EXERCISE REQUIREMENTS: Nothing is to be output except the lines from the one containing "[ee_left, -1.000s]" through the end of the material, each reproduced exactly.
——————
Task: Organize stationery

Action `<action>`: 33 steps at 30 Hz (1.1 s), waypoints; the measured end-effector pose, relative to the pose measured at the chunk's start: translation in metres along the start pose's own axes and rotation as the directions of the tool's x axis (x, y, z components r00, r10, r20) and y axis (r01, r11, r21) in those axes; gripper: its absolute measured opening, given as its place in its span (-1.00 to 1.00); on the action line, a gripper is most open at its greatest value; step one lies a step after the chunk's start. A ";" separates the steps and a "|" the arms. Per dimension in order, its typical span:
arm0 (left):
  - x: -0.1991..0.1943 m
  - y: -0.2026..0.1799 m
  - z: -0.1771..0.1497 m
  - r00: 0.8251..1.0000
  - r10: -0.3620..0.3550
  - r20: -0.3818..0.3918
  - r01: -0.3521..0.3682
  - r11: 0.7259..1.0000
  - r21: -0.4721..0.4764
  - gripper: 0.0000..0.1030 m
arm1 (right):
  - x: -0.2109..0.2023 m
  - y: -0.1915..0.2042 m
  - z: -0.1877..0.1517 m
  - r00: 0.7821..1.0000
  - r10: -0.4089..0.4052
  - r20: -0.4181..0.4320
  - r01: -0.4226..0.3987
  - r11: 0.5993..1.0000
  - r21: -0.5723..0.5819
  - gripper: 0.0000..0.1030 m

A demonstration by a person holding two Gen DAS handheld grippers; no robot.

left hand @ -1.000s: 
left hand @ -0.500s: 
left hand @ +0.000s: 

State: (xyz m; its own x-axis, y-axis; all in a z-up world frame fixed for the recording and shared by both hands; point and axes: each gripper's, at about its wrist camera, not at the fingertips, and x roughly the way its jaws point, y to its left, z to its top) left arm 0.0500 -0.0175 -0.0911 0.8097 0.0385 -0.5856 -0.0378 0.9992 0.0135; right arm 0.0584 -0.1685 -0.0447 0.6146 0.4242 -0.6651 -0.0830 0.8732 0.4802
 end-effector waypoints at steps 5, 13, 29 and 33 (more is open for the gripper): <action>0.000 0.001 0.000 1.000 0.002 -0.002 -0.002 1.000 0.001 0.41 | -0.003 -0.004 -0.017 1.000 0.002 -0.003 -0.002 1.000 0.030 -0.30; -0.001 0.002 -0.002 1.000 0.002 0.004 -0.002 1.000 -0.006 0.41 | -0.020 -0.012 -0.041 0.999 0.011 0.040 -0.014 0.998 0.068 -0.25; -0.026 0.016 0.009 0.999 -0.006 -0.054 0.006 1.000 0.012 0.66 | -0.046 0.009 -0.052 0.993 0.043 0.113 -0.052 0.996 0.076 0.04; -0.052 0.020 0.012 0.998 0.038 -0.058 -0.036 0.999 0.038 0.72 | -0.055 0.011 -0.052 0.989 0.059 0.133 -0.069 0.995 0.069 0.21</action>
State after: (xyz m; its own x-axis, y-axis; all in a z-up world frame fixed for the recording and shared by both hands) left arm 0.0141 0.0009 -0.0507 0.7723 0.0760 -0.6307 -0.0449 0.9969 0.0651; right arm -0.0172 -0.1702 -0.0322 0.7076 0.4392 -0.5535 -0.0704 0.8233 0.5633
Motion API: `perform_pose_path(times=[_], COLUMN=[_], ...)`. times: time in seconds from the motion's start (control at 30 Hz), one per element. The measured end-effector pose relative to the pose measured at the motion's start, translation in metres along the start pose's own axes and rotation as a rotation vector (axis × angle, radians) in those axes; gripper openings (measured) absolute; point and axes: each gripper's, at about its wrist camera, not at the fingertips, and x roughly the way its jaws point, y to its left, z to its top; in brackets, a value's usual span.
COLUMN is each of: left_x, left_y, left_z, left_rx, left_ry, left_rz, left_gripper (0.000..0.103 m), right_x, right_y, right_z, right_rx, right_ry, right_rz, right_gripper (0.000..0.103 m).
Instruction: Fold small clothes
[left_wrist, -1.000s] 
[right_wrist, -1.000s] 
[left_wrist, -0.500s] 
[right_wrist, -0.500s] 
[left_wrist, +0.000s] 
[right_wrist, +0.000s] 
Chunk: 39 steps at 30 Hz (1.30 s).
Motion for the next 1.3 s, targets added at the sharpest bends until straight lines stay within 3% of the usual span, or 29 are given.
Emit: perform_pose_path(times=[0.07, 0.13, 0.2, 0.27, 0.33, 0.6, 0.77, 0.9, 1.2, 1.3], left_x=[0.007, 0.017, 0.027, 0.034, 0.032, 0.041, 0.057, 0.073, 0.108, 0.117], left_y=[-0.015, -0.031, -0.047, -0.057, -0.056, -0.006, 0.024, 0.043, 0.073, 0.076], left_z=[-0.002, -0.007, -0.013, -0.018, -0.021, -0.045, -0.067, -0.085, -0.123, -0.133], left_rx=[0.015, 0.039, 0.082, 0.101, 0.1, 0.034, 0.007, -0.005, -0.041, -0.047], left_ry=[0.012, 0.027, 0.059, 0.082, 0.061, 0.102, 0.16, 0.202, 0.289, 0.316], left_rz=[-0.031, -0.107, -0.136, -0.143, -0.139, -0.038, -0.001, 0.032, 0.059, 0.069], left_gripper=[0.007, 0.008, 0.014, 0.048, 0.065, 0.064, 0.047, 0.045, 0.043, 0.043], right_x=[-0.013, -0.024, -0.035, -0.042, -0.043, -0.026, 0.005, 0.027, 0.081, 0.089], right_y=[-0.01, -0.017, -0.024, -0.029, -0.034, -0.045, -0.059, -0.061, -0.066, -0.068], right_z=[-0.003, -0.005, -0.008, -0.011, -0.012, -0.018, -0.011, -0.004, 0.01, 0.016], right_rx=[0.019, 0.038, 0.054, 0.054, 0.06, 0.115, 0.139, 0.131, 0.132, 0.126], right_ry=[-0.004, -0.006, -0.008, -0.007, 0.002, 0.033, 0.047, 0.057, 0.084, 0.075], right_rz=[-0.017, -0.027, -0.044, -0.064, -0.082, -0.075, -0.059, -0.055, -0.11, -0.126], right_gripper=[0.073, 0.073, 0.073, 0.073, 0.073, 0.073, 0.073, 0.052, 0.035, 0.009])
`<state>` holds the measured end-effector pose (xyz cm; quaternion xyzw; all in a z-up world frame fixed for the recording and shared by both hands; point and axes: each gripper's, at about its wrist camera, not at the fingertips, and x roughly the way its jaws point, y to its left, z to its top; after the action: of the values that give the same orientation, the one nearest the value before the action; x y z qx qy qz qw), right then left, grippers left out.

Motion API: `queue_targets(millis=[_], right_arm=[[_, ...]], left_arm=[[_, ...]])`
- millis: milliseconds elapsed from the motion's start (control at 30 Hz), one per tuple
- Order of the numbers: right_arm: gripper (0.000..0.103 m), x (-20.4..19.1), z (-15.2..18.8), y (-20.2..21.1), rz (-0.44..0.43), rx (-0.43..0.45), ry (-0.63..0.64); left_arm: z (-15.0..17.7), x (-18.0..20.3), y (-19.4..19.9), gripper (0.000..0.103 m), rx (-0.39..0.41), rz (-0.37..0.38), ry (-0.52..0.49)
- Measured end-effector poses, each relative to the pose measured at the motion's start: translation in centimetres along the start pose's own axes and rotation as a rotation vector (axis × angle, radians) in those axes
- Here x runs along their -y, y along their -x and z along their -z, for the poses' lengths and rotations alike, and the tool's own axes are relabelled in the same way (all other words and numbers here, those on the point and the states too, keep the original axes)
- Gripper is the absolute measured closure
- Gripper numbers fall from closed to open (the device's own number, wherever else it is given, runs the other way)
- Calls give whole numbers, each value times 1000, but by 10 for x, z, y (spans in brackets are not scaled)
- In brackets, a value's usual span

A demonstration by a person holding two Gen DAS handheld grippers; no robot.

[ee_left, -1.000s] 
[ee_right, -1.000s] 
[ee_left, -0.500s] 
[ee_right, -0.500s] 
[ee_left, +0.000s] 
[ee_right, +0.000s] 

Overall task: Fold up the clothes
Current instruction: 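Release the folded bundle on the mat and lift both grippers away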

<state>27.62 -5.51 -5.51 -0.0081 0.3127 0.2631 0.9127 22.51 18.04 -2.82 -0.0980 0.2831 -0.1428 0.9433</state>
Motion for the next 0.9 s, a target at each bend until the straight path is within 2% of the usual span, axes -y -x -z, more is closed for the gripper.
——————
WRITTEN ANSWER:
[ee_left, -1.000s] 
[ee_right, -1.000s] 
[ee_left, -0.500s] 
[ee_right, -0.500s] 
[ee_left, +0.000s] 
[ee_right, +0.000s] 

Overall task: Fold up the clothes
Current instruction: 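Release the folded bundle on the mat and lift both grippers away
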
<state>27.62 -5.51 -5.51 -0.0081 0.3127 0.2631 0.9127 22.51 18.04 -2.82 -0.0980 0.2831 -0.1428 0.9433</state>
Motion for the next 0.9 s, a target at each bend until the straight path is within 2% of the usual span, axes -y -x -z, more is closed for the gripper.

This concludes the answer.